Changes included taking the original post and comments from a “child” URL and merging them into the “master” URL, unpublishing the child URL, removing the child from sitemap, and adding a 301 redirect to the master.

Below is an example of how it looked when we merged a child into our popular Why Investment Banking discussion. We highlighted the original child post as a Related Topic with a blue border and included the original post date to help avoid confusion:

Highlighting a related topic child post

This was a massive project that involved some complex Excel sorting, but after 18 months and about $50,000 invested (27,418 children merged into 8,515 masters to date), the user experience, site architecture, and organization is much better.

Initial analysis suggests that the percentage gain from merging weak children URLs into stronger masters has given us a boost of ~10–15% in organic search traffic.

2. The Content Optimization Team

The goal of this initiative was to take the top landing pages that already existed on Wall Street Oasis and make sure that they were both higher quality and optimized for SEO. What does that mean, exactly, and how did we execute it?

We needed a dedicated team that had some baseline industry knowledge. To that end, we formed a team of five interns from the community, due to the fact that they were familiar with the common topics.

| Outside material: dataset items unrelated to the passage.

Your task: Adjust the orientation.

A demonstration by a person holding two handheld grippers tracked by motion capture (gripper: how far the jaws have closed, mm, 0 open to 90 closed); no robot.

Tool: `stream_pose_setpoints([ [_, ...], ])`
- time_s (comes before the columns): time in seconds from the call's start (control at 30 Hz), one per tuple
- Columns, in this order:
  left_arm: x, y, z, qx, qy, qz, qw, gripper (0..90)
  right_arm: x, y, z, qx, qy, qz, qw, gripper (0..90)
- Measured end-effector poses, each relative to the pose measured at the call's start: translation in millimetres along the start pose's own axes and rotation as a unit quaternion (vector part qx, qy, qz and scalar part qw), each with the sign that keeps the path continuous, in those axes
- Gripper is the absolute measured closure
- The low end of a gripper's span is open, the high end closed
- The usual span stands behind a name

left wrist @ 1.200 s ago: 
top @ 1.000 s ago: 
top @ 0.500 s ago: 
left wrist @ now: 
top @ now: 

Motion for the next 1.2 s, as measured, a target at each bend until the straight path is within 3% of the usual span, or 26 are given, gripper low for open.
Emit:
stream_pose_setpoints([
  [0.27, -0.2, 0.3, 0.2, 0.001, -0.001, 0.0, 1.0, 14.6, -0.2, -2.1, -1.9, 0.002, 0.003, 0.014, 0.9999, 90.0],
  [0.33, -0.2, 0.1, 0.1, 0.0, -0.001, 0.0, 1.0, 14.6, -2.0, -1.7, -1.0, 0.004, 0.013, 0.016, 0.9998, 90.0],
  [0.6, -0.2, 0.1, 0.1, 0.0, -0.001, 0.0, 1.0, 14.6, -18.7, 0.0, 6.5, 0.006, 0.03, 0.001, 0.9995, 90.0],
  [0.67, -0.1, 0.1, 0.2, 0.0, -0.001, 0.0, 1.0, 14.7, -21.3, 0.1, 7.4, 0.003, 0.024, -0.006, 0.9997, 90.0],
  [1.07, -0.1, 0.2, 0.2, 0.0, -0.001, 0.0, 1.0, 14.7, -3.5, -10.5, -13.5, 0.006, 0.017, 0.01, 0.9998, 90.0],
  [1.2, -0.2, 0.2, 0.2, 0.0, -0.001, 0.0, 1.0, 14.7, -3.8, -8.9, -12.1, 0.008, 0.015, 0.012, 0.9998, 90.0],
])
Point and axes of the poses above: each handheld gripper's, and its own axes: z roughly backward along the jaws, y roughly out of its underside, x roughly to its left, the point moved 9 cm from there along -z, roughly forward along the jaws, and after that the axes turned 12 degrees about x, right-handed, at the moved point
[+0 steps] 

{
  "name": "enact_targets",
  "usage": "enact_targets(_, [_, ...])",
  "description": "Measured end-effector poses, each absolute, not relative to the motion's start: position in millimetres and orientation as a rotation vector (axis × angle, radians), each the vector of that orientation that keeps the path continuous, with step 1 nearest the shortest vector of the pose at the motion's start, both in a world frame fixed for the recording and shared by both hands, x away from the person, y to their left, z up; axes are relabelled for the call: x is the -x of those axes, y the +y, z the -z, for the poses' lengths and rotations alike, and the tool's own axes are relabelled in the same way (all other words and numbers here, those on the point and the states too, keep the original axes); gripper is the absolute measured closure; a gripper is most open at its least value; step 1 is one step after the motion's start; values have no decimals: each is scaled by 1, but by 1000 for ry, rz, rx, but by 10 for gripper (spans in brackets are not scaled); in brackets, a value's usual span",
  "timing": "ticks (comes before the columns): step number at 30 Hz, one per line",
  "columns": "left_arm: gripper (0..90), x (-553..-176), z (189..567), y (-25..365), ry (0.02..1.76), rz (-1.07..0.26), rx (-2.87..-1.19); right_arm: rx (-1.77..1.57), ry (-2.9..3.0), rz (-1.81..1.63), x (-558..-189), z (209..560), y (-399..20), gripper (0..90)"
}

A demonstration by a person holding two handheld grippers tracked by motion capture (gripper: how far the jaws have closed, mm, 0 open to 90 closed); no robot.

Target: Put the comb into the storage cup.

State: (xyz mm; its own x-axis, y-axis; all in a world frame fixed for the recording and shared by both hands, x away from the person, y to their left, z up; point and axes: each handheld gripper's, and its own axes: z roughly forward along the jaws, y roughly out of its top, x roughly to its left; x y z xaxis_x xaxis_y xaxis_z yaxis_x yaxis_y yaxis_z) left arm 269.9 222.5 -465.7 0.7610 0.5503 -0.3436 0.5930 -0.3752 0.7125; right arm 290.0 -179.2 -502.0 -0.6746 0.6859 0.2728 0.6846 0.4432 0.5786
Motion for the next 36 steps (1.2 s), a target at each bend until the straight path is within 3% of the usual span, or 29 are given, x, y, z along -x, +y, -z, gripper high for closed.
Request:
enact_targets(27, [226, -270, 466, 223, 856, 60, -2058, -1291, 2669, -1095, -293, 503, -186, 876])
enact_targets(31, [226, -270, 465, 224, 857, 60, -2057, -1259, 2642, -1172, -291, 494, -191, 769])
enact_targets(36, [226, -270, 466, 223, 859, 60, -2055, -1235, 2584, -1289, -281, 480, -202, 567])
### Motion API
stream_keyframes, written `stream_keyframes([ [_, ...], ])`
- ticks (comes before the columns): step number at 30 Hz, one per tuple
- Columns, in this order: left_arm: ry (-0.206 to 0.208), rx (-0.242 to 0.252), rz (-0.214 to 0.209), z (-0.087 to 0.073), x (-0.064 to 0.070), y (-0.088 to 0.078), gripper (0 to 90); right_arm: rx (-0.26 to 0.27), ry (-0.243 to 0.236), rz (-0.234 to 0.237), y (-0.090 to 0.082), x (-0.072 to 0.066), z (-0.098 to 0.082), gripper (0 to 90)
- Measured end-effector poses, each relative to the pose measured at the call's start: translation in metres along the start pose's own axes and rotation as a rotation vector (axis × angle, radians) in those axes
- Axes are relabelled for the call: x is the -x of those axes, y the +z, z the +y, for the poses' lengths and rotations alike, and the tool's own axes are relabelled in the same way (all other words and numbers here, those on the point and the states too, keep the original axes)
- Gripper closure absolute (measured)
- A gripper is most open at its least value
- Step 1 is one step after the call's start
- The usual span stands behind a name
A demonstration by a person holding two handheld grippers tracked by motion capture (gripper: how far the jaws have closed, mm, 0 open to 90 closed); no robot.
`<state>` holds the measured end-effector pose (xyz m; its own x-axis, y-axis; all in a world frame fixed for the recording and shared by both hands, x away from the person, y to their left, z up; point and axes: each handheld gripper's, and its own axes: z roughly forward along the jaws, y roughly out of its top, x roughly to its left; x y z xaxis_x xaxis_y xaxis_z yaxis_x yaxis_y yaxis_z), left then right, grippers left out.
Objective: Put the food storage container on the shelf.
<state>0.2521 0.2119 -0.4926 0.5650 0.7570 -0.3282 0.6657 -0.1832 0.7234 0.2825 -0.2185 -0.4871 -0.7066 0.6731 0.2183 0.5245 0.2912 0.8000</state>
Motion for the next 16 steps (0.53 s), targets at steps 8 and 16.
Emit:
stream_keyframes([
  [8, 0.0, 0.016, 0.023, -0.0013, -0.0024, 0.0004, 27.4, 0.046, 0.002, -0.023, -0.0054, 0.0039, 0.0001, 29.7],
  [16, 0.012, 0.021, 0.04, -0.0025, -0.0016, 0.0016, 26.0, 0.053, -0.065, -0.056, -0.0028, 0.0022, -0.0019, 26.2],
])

We looked at the top ~200 URLs over the previous 90 days (by organic landing page traffic) and listed them out in a spreadsheet:

Spreadsheet of organic traffic to URLs

We held five main hypotheses of what we believed would boost organic traffic before we started this project:

  1. Longer content with subtitles: Increasing the length of the content and adding relevant H2 and H3 subtitles to give the reader more detailed and useful information in an organized fashion.
  2. Changing the H1 so that it matched more high-volume keywords using Moz’s Keyword Explorer.
  3. Changing the URL so that it also was a better match to high-volume and relevant keywords.
  4. Adding a relevant image or graphic to help break up large “walls of text” and enrich the content.
  5. Adding a relevant video similar to the graphic, but also to help increase time on page and enrich the content around the topic.

We tracked all five of these changes across all 200 URLs (see image above). After a statistical analysis, we learned that four of them helped our organic search traffic and one actually hurt.

Summary of results from our statistical analysis

  • Increasing the length of the articles and adding relevant subtitles (H2s, H3s, and H4s) to help organize the content gives an average boost to organic traffic of 14%
  • Improving the title or H1 of the URLs yields a 9% increase on average
  • Changing the URL decreased traffic on average by 38% (this was a smaller sample size — we stopped doing this early on for obvious reasons)
  • Including a relevant video increases the organic traffic by 4% on average, while putting an image up increases it by 5% on average.

Overall, the boost to organic traffic — should we continue to make these four changes (and avoid changing the URL) — is 32% on average.

Key takeaway:

Over half of that gain (~18%) comes from changes that require a minimal investment of time. For teams trying to optimize on-page SEO across a large number of pages, we recommend focusing on the top landing pages first and easy wins before deciding if further investment is warranted.

We hope this case study of our on-page SEO efforts was interesting, and I’m happy to answer any questions you have in the comments!